====== Supplied entries ======
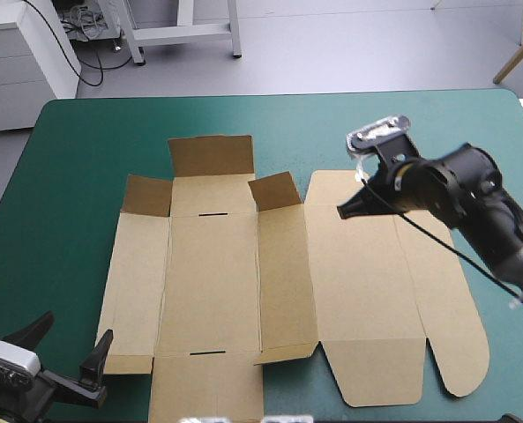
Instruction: Fold the box
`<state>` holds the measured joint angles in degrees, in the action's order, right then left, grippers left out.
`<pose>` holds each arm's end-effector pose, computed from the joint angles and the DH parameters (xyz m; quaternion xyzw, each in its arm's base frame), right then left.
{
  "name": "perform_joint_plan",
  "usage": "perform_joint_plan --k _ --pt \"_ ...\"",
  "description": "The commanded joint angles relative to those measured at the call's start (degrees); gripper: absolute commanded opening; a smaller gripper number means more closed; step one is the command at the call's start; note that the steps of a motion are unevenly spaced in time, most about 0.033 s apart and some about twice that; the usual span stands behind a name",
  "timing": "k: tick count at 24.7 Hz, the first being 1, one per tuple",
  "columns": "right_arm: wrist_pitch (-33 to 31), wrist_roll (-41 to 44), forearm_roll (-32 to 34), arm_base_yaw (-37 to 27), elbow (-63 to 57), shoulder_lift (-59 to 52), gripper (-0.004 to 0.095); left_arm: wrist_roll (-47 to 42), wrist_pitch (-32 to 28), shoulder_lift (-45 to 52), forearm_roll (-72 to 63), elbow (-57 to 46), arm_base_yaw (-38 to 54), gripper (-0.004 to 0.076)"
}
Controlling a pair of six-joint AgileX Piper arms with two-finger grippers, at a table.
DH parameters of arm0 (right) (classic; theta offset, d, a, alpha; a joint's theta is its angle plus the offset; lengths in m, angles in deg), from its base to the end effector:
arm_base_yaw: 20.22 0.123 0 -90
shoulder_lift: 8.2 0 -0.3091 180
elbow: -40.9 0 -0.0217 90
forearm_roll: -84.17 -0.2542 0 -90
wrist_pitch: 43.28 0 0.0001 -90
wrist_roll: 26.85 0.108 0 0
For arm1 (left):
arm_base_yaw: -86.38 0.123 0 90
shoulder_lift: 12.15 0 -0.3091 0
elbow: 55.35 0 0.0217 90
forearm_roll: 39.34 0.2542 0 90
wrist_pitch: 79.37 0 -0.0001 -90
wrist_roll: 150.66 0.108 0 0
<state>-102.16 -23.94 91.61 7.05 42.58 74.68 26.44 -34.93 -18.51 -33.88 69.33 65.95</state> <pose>0.2532 0.1170 0.4079 -0.2102 0.9142 0.0272 0.3455 0.0117 0.0033 0.2672 0.1287 0.7879 -0.0753 0.5974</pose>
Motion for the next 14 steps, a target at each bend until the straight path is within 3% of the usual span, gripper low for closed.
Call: perform_joint_plan --k 1,6,14 --pt "6.37 0.5 0.91 -0.35 -8.36 -10.22 -0.0001 -0.5 -4.43 0.99 0.44 1.26 -0.1 0.065" --pt "8.58 0.4 0.91 -0.35 -23.89 -27.22 -0.0019 -4.82 -6.62 -0.2 3.09 2.04 -0.1 0.065" --pt "12.49 0.62 -0.66 -0.35 -35.51 -41.49 -0.0019 -6.56 -11.94 -4.93 9.95 5.13 -0.1 0.065"
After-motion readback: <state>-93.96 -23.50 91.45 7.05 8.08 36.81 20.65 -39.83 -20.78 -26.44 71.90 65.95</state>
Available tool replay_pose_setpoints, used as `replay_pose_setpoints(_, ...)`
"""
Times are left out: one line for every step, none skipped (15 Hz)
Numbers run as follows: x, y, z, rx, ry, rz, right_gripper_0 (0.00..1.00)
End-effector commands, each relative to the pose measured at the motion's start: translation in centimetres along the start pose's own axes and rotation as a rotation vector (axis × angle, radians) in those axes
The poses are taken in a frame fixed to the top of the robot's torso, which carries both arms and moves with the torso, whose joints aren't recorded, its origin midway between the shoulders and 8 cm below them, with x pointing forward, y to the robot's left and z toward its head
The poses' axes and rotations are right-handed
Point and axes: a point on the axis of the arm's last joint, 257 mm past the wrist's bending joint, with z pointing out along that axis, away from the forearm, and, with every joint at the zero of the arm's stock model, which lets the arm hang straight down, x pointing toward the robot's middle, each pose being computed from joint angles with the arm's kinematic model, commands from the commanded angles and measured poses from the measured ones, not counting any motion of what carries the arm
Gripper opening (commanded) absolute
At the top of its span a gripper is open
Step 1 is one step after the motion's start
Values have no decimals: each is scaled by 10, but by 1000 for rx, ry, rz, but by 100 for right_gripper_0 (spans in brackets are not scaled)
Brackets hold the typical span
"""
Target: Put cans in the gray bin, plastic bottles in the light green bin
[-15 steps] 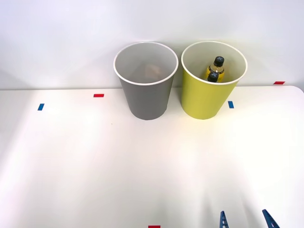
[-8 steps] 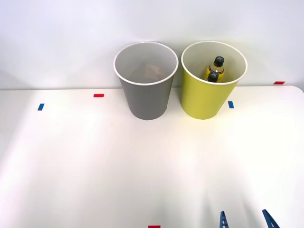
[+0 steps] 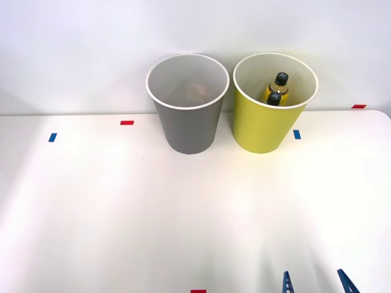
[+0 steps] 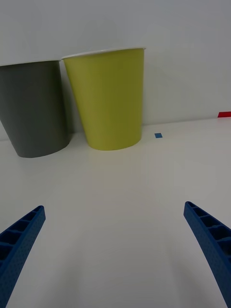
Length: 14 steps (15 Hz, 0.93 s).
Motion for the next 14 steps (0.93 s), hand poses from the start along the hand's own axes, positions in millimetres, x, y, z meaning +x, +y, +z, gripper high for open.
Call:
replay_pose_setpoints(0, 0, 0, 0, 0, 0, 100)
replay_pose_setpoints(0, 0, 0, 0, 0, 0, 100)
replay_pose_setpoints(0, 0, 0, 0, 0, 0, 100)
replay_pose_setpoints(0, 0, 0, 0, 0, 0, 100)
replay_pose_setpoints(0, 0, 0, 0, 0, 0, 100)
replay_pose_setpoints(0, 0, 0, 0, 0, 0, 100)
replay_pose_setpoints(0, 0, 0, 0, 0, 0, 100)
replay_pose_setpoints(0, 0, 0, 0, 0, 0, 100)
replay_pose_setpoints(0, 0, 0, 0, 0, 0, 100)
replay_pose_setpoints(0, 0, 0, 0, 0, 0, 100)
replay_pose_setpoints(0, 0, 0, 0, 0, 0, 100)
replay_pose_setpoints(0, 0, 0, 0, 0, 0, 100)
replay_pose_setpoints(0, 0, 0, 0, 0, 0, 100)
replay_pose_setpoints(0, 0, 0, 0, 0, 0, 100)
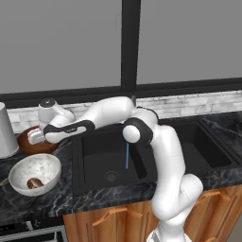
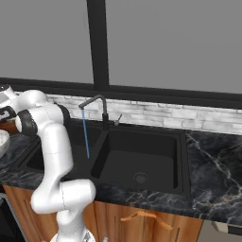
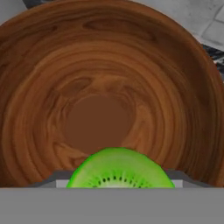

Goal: Pick the mushrooms from the sink and place them in one bowl. Place the kiwi in the other bowl. Then turn off the sink faucet.

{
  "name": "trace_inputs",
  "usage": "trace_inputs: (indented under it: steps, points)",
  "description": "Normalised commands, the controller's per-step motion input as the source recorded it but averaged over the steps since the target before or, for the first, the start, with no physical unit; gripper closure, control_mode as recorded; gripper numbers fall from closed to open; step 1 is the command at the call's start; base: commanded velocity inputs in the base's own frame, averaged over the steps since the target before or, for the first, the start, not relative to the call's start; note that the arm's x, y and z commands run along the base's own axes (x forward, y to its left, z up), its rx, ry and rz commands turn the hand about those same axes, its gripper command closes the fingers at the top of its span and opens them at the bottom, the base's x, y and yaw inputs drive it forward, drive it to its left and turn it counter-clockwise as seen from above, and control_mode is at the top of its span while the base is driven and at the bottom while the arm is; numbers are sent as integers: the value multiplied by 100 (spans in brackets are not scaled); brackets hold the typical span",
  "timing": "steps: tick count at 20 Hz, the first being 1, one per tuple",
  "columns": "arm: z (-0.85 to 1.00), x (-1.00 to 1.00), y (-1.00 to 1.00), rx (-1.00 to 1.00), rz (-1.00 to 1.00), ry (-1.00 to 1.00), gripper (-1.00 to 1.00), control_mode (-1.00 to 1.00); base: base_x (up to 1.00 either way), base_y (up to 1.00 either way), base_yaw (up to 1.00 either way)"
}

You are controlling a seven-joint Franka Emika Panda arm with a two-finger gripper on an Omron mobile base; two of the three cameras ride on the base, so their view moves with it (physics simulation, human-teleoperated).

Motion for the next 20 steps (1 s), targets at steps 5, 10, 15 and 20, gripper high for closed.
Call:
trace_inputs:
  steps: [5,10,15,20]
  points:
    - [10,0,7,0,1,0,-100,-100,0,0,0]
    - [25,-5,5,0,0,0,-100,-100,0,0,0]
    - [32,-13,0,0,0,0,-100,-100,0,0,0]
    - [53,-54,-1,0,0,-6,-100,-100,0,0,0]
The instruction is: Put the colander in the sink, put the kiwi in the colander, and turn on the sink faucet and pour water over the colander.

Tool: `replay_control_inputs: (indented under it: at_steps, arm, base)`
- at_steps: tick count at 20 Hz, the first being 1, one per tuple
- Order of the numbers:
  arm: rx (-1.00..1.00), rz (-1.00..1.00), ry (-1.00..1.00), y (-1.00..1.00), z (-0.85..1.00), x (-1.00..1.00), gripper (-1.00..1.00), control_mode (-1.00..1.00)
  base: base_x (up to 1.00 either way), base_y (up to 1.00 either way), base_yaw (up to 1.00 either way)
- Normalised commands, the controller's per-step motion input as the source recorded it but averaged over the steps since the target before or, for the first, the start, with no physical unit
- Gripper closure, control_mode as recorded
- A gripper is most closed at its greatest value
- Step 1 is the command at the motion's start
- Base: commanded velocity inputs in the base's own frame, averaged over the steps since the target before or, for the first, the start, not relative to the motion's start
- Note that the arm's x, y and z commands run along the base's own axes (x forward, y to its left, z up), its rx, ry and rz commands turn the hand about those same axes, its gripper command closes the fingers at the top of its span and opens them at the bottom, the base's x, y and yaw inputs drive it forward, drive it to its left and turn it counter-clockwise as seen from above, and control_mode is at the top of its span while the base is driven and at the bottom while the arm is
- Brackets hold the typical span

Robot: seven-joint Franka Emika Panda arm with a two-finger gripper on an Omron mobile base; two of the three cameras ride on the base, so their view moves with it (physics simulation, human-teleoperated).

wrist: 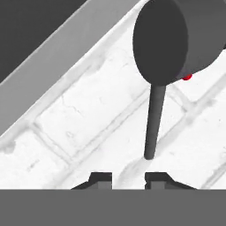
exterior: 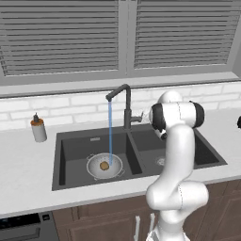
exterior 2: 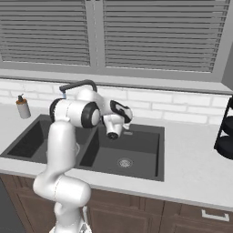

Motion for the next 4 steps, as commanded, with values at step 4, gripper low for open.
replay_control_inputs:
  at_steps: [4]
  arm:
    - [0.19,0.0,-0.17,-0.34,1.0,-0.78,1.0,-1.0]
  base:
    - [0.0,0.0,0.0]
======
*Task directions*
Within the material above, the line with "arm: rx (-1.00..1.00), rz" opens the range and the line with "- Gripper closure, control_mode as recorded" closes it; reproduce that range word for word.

*Written response*
  arm: rx (-1.00..1.00), rz (-1.00..1.00), ry (-1.00..1.00), y (-1.00..1.00), z (-0.85..1.00), x (-1.00..1.00), gripper (-1.00..1.00), control_mode (-1.00..1.00)
  base: base_x (up to 1.00 either way), base_y (up to 1.00 either way), base_yaw (up to 1.00 either way)
- Normalised commands, the controller's per-step motion input as the source recorded it but averaged over the steps since the target before or, for the first, the start, with no physical unit
- Gripper closure, control_mode as recorded

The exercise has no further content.